■ DATA BELOW
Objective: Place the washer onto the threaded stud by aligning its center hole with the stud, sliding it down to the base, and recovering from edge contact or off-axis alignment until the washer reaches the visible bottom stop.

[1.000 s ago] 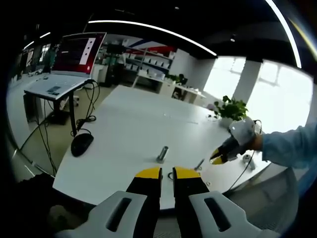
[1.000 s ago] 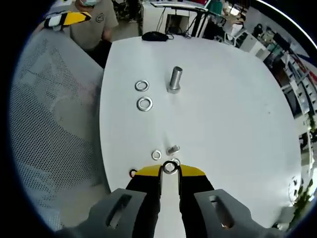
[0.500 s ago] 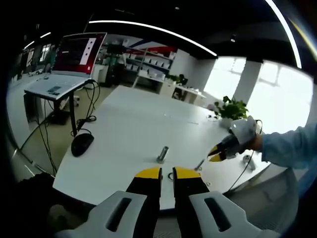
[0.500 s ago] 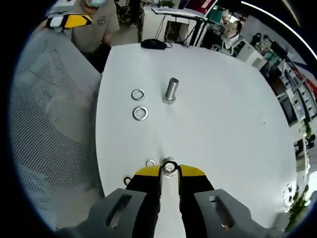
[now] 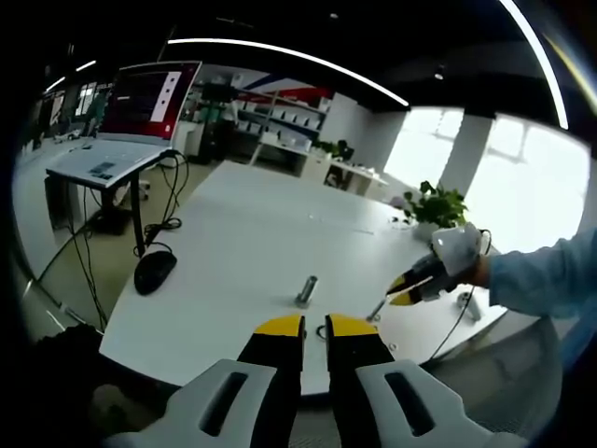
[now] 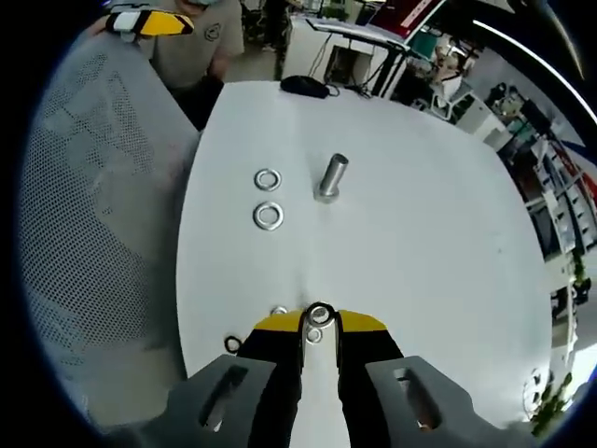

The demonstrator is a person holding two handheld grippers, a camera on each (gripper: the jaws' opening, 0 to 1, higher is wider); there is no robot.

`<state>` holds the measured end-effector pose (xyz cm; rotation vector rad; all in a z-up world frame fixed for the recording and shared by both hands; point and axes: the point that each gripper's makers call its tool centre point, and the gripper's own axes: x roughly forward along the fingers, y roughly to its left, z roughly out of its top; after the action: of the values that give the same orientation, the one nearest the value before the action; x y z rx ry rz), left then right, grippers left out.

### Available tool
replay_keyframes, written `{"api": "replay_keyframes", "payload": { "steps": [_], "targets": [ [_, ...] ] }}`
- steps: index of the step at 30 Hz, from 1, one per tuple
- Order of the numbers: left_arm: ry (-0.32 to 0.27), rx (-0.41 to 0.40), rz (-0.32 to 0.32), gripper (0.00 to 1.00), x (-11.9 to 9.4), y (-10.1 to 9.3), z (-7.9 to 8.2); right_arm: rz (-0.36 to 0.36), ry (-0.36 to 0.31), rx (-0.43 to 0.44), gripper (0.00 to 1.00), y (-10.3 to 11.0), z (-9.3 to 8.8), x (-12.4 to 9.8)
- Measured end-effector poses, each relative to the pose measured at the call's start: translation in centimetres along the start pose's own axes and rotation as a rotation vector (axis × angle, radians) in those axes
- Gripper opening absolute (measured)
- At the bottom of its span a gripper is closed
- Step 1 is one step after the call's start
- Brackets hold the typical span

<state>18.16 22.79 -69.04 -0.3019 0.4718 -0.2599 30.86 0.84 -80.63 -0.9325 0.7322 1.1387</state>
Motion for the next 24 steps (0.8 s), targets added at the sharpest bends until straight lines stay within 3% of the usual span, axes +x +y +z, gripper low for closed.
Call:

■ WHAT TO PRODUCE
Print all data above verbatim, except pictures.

■ OUTPUT OF THE TASK
Objective: Place the washer onto the threaded stud by aligning its center hole with the stud, sliding it down to the base, and recovering from edge contact or off-axis alignment until the washer reaches the visible bottom stop.

[1.000 s ago] 
[1.000 s ago] 
[0.500 s ago] 
[0.500 s ago] 
[now] 
[now] 

The demonstrator is a person holding two handheld grippers, a camera on each (gripper: the jaws' opening, 0 to 1, higher is wider); there is no robot.

`<state>` holds the measured end-effector pose (xyz cm; rotation vector rad; all in a z-up world frame fixed for the recording and shared by both hands; point and axes: the point that each gripper's makers call its tool centre point, and the gripper's own axes: x roughly forward along the fingers, y roughly to its left, z roughly out of its top; after the action: of the values that give the same orientation, the one nearest the value before the action; x y z rx ry rz), left then right, grippers left out.

### Available tool
replay_keyframes, written `{"api": "replay_keyframes", "payload": { "steps": [_], "targets": [ [_, ...] ] }}`
- steps: index of the step at 30 Hz, from 1, one per tuple
- Order of the numbers: left_arm: ry (-0.32 to 0.27), rx (-0.41 to 0.40), rz (-0.32 to 0.32), gripper (0.00 to 1.00), x (-11.9 to 9.4), y (-10.1 to 9.3), z (-7.9 to 8.2); right_arm: rz (-0.36 to 0.36), ry (-0.36 to 0.31), rx (-0.43 to 0.44), gripper (0.00 to 1.00), y (-10.3 to 11.0), z (-9.3 to 8.8), x (-12.4 to 9.8)
- Measured end-effector poses, each relative to the pose measured at the call's start: translation in centimetres along the start pose's own axes and rotation as a rotation vector (axis × angle, radians) in those axes
- Gripper opening absolute (measured)
- At the bottom of its span a gripper is closed
- Step 1 is one step after the call's start
- Brackets hold the typical span

<state>18.16 22.79 -69.04 -0.3019 0.4718 -0.2599 30.86 0.84 -80.63 -0.9325 0.7322 1.1387</state>
Motion for the next 24 steps (0.8 s), targets added at the sharpest bends until straight lines stay within 3% of the usual span, axes +x +y +z, gripper low for closed.
Call:

Nothing else belongs to this answer.